Who turned back the hands of time?

Interesting facts about the clock change

25. March 2022 | by Veit Ziegelmaier

Every year, and twice, we change our watches in the course of the clock change. Next weekend, the change from winter to summer time is due again. In 2018, the European Union wanted to review these current regulations of seasonal time shifts for their expediency and ultimately abolish them with the year 2021. So far, however, there is still disagreement among the individual member states. And so not only our chronometers, but also we and our biorhythms will be ticking differently again from next week.

We are all familiar with this: in summer it gets light earlier and dark later, and in winter it is the other way around. While in the cold season we usually experience the onset of darkness during working hours and feel that the day has already come to an end, once spring sets in we go out into nature, to the beer garden or to the barbecue party even hours later. Light is life, even if metropolises like New York is known to never sleep.

Our time system is based on the fact that when the sun is at its zenith, it is 12:00 noon and midnight sets in 12 hours later at 0:00. This was standardized worldwide at the end of the 19th century with the division of 24 global time zones based on geographical differences in longitude. At the same time, the idea arose to introduce seasonal time shifts to compensate for the deviating daylight hours.
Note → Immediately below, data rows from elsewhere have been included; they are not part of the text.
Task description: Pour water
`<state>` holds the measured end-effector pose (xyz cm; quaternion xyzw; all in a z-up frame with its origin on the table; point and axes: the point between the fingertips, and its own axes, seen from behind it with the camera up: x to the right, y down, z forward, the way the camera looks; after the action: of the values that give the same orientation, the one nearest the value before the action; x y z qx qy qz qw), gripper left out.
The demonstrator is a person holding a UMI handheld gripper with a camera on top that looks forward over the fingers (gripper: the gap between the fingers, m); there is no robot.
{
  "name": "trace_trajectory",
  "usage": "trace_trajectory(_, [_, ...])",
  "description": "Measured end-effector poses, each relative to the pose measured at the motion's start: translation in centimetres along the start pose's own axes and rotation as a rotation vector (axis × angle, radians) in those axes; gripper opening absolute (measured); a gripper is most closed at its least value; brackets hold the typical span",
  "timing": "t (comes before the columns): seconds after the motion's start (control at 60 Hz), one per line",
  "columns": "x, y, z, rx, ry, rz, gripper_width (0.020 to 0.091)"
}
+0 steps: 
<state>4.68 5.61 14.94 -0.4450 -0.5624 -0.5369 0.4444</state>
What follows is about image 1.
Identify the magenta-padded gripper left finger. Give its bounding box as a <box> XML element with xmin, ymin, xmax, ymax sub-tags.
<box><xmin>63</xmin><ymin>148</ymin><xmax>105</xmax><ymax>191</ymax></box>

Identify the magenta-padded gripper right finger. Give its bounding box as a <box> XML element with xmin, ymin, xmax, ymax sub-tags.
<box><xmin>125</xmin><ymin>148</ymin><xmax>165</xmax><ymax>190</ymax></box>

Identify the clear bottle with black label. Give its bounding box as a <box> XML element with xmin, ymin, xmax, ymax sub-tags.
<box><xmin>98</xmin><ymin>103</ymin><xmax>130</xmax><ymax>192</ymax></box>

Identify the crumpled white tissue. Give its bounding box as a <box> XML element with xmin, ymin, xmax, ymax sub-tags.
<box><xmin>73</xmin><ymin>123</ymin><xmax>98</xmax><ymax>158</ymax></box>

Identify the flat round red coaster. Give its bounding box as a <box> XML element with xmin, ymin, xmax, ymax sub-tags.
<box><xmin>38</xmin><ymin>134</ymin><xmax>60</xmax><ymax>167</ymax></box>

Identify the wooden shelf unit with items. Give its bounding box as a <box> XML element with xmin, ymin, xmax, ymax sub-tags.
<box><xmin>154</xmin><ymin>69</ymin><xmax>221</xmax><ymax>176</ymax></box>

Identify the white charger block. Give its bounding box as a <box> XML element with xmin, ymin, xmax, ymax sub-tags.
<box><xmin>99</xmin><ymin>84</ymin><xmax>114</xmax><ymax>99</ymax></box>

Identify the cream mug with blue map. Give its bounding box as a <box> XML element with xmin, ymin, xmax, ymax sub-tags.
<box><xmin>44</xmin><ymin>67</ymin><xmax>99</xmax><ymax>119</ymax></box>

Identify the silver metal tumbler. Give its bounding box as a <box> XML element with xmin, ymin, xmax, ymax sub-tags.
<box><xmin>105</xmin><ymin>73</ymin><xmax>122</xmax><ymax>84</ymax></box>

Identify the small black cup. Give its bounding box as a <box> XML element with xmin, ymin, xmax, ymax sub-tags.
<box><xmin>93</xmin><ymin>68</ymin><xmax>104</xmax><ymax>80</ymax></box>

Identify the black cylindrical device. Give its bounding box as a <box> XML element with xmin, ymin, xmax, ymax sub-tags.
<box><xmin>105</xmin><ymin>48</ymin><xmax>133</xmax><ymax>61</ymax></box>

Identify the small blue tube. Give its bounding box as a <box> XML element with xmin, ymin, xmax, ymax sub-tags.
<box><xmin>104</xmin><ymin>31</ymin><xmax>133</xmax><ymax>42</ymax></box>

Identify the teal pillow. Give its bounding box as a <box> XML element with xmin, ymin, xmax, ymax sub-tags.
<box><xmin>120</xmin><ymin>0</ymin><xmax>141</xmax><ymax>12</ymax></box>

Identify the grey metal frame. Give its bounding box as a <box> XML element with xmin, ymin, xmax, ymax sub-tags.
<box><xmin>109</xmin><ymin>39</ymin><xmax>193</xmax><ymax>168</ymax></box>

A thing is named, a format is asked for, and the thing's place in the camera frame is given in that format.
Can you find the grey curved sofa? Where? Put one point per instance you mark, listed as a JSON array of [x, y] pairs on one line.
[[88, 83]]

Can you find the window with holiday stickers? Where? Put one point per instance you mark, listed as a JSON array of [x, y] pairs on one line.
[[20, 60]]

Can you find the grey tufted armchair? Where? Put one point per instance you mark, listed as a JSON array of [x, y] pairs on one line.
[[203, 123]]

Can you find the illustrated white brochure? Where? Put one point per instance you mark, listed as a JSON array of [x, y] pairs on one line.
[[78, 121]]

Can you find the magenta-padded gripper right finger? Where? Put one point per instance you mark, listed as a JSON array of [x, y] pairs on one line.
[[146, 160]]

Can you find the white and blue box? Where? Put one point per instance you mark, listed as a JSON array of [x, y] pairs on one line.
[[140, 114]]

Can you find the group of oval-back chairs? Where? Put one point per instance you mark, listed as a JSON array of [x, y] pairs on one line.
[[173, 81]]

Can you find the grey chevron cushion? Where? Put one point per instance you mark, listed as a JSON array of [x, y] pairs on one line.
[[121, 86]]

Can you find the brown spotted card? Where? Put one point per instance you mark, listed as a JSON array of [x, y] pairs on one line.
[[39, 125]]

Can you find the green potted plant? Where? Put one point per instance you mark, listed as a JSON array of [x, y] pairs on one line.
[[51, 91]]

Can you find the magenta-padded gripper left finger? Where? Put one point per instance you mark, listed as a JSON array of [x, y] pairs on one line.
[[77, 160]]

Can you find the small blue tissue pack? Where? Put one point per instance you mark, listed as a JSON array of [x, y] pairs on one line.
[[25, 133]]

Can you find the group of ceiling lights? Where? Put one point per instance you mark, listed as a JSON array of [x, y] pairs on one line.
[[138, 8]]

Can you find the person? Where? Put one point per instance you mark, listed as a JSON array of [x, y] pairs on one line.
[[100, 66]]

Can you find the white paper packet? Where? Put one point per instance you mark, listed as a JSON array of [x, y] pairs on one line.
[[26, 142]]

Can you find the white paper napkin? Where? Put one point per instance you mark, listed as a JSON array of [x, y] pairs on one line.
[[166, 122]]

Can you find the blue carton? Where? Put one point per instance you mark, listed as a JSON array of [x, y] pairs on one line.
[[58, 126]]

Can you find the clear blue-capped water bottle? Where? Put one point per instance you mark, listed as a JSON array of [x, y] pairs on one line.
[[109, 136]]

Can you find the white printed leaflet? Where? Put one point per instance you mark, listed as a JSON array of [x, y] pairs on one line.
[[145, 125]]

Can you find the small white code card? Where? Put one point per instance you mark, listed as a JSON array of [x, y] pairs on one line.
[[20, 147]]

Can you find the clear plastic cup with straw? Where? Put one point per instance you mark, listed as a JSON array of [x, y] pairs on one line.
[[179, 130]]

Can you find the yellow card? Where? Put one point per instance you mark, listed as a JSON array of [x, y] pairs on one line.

Energy efficiency in times of war

Globally and for the first time, however, daylight saving time was introduced in the German Empire and Austria in 1916, in the midst of the First World War. Prior to this, there were concerns that if a uniform solution was not created for all surrounding countries, there would be significant difficulties, for example in regulating international rail traffic and also trade. Problems that at least the globetrotter of today knows how to master. In this respect the time of the war offered itself formally, since the international travel traffic came more or less to a standstill. This newly created regulation of time, which was intended to take advantage of the early dawn in summer by officially moving the time system forward by one hour in order to ring in the evening earlier, was intended to be more energy-efficient. It was assumed that those who get up early also go to bed earlier. This meant that the lights would stay off for an hour longer in the evening. And especially in times of war, when resources are scarce and valuable, this at least seemed like a good solution for saving energy for the general population. The argument for optimizing the energy balance, which continues to this day, was born! The opponents of the war did the same to the Germans in order to use this advantage for themselves. But as early as 1919, the Weimar Republic abolished daylight saving time, which had previously been introduced as a wartime measure. In the further consequence on global level the countries "experimented" with the time change, by which one still expected advantages with the energy consumption. In the USA, for example, this was even regulated differently from region to region and locally, which led to almost confusing and hair-raising conditions throughout the country. During World War II, daylight saving time was reintroduced in Germany in 1940 for tactical reasons. After the end of the war, it was even planned to bring it forward by two hours, probably in order to make better use of the productive daytime in the course of reconstruction. But in the end, with the founding of the two German states, the time changeover was completely ended.